Interesting that they chose red as the display color. One of the co-creators of Google Glass said that they initially all thought red would be good, but after trying different colors the consensus was that it was terrible. This was because there wasn't enough contrast with the background environment.
It sounds like Intel's tech is fundamentally different—they paint your retina with a laser—and this may make the background issue irrelevant. And it was certainly part of the safety pitch, which was that this is a very low-powered laser. If it had blue or green in it they couldn't make this claim.
>> Google Glass said that they initially all thought red would be good, but after trying different colors the consensus was that it was terrible
They should have looked at a larger sample size. Red is used in rangefinder viewfinders for over 30+ years. Leica M240 has red and white as options. Red is by far the best from all standpoints - contrast, legibility and versatility.
Red dot sights are used in firearms and they are also by far superior to any other color.
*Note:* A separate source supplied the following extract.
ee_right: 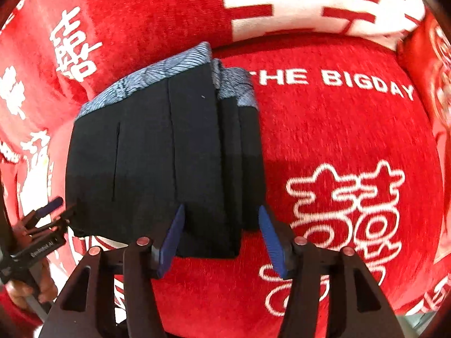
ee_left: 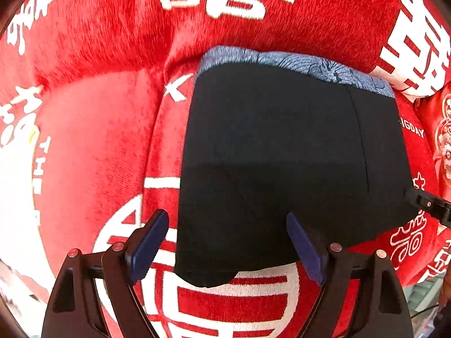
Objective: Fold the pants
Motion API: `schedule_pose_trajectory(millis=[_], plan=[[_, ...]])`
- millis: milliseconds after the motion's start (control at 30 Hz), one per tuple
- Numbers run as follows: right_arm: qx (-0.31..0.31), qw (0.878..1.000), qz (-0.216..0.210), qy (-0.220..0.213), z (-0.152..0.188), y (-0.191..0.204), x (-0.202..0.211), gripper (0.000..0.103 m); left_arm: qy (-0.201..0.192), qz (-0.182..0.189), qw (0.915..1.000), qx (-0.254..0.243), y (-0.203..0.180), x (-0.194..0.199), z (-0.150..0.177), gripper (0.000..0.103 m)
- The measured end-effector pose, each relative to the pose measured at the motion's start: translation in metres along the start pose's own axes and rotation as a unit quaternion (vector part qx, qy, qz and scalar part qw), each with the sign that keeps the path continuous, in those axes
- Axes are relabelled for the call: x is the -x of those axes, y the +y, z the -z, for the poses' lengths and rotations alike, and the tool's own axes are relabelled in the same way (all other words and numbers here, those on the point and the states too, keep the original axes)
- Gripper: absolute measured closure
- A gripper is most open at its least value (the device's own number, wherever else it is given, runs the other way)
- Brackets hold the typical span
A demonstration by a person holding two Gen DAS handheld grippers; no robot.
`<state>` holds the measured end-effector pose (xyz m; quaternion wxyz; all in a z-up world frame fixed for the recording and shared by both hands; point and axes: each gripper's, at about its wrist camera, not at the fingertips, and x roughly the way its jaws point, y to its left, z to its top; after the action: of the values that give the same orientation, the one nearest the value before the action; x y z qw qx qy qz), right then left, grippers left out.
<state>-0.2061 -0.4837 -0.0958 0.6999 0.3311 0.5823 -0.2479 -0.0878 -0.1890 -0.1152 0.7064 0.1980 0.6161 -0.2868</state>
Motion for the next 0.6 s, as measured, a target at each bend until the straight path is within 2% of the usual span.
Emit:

I am doubtful of Google engineers and whether they put enough thought into exploring colors by using a larger sample size or cross checking different industries.
I really like how much effort they put in to make things as natural and unintruive as possible.
The article mentionned there's no interaction yet; I wonder if they could track eyeball movement and use eye blinks for clicking. (Someone else mentionned a ring as an input device which is also an excellent idea.)
I want these, and then I want an app on them that will tell me if the person standing directly in front of me is on my LinkedIn/Facebook, and if so, what their name is and what they do.
Unfortunately as the other reply says, there's no camera to see who's there. But as someone who's bad with names I generally agree, in fact I don't even need the Internet connectivity. Just let me write a note on someone - "John Smith. Met at Steve's BBQ" - and have it show up when the camera sees them again.
I don't see the point of these overpriced smartwatches and glasses that can barely do one thing (display notifications), but I want my future full AR/VR glasses, so I'm glad the early adopters pay for it.
Right now, what I'd want is a very simple, slim, long-lasting watch that would notify me of emails, messages, phone calls and notifications based on their origin (business account, work account, personal, random). It doesn't even need a display, different vibration modes and LED's would do fine.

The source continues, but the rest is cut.